Example 13-3. Working with an array stored in the session object

class EntryController < ApplicationController
    def sign_in
    #get names array from session
    @names=session[:names]

    #if the array doesn't exist, make one
    unless @names
      @names=[]
    end

    #get the latest name from the form
    @name = params[:visitorName]

    if @name
      # add the new name to the names array
      @names << @name
    end

    # store the new names array in the session
    session[:names]=@names
  end
end

Most of the new code is about working with an array rather than a simple field. It’s not a big problem if a string is empty, whereas trying to add new entries to a nonexistent array is a bigger problem. The sign_in method gets the names array from the session object and puts it in @names. If the session object doesn’t have a names object, it will return nil, so the unless creates a names array if necessary. Then the method retrieves the latest visitorName from the form and adds it to the @names array. The very last line puts the updated version of the @names array back into the session object so that the next call will have access to it.

Note

Example 13-3 is more verbose than it needs to be, as you could work on session[:names] directly. However, it’s a bit clearer to work with the @names instance variable, and this approach lets the view work strictly with instance variables.

The view requires fewer changes—just a test that the list of names exists and a loop to display the names if it does. The changes to app/views/entry/sign_in.html.erb are highlighted in Example 13-4.

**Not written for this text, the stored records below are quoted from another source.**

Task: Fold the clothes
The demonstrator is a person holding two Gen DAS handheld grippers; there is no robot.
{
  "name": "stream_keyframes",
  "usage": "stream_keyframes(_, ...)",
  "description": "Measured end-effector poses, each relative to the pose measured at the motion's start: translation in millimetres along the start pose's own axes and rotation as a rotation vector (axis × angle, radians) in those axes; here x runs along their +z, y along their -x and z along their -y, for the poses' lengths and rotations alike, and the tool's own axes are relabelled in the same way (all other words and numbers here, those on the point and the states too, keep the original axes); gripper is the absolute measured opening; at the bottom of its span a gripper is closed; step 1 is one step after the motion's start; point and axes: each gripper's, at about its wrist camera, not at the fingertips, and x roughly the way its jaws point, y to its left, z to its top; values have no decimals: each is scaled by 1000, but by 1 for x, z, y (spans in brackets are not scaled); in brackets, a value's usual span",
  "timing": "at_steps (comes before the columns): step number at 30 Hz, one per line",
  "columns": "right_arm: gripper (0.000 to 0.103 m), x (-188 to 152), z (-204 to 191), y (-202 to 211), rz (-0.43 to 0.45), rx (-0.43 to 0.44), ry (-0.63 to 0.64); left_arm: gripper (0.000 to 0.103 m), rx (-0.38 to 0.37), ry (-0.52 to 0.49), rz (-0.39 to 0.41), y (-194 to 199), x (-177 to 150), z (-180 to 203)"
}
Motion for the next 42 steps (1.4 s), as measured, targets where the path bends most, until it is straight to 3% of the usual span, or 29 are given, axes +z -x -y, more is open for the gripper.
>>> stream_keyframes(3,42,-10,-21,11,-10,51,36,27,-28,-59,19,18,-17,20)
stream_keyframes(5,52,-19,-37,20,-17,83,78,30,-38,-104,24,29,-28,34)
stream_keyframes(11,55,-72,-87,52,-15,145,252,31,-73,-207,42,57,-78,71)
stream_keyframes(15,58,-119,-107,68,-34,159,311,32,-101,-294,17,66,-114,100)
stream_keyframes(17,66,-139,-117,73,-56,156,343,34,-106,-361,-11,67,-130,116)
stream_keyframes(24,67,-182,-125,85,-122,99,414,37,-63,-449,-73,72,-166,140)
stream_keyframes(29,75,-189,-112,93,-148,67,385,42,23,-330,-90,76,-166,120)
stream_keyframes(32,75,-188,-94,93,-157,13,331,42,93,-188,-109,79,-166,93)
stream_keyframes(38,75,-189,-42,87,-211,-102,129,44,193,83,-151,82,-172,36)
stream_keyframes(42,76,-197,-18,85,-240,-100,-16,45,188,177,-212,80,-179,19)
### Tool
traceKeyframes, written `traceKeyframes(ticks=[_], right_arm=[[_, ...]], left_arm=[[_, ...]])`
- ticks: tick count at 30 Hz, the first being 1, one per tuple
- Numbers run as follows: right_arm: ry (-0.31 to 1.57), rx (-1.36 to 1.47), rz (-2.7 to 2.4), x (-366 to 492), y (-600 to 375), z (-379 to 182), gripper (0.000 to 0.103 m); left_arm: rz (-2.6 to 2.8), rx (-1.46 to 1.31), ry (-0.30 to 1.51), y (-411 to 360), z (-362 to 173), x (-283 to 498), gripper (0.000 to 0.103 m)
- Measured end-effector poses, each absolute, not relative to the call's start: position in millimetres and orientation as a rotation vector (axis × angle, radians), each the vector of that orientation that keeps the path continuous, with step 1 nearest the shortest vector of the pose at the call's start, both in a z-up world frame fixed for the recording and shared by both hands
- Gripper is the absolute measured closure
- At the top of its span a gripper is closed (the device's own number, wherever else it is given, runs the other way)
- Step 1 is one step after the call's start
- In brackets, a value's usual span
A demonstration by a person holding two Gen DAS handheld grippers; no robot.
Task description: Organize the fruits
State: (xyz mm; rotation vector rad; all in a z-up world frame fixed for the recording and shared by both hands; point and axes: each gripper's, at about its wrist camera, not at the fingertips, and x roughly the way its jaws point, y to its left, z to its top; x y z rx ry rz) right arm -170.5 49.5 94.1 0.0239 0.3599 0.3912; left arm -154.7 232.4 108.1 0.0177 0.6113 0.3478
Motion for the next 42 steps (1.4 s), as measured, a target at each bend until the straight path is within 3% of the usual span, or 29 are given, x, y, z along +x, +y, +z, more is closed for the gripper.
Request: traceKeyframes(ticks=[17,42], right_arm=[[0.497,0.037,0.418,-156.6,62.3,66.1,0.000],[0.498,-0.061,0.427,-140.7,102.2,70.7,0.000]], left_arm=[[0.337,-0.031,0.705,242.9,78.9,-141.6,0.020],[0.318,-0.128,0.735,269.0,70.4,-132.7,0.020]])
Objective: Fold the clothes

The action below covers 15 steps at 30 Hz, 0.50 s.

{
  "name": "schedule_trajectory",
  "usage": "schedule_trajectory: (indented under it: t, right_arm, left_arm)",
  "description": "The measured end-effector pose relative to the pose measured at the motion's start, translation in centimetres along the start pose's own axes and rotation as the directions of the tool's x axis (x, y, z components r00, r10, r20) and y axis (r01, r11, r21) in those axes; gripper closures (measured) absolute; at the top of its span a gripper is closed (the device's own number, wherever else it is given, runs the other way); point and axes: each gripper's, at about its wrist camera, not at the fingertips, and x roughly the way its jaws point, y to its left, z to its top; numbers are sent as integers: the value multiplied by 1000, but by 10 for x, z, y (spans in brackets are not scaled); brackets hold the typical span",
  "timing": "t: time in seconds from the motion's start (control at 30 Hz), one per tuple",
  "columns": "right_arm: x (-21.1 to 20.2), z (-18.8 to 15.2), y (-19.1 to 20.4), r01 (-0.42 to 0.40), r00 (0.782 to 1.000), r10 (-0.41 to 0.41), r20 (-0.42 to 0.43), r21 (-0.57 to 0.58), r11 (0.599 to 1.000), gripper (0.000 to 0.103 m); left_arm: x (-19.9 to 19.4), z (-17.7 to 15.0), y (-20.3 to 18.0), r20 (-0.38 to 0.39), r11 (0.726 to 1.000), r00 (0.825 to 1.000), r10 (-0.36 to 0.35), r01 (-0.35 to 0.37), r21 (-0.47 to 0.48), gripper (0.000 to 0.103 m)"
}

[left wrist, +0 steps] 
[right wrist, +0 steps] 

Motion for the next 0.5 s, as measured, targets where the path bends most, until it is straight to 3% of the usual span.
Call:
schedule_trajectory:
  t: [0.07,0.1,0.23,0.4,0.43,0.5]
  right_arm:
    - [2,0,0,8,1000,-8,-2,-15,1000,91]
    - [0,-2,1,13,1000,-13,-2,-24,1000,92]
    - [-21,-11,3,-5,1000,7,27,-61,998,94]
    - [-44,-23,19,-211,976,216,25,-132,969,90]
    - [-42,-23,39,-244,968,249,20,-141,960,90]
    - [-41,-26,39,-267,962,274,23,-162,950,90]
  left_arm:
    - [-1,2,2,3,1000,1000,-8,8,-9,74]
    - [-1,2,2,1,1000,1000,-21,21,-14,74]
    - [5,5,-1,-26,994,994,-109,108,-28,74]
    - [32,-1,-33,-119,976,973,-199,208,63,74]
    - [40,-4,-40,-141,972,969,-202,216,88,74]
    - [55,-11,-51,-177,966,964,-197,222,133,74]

Example 13-4. Reporting a set of previous names to the user

<html>
<head><title>Hello <%=h @name %></title></head>

<body>
<h1>Hello <%=h @name %></h1>

<% form_tag :action => 'sign_in' do %>
   <p>Enter your name:
   <%= text_field_tag 'visitorName', @name %></p>

   <%= submit_tag 'Sign in' %>
<% end %>

<% if @names %>
<ul>
  <% @names.each do |name| %>
    <li><%=h name %></li>
  <% end %>
</ul>
<% end %>

</body>
</html>

As Figures 13-7 through 13-9 demonstrate, the application now remembers what names have been entered before.

The first iteration, where no previous names are recorded in the session object

Figure 13-7. The first iteration, where no previous names are recorded in the session object

The second iteration, where one previous name has been recorded in the session object

Figure 13-8. The second iteration, where one previous name has been recorded in the session object

The third iteration, where two previous names have been recorded in the session object

Figure 13-9. The third iteration, where two previous names have been recorded in the session object

If you quit your browser and return, or try a different browser, you’ll get the empty result shown in Figure 13-8 again, as the session changes. This application is very different from the application at the end of Chapter 4, which stored names from everyone in the same database. Because this application relies on the session object, only the names entered in this browser at this time will appear. That session identifier will vanish when the user quits their browser because the session cookie will be deleted, and those names will no longer be accessible.

The session object builds on the cookie functionality described in the previous section, but Rails takes care of all the cookie handling. For simple applications, where you’re just going to store something small in the session, you now know everything you need to know and can skip ahead if you’d like.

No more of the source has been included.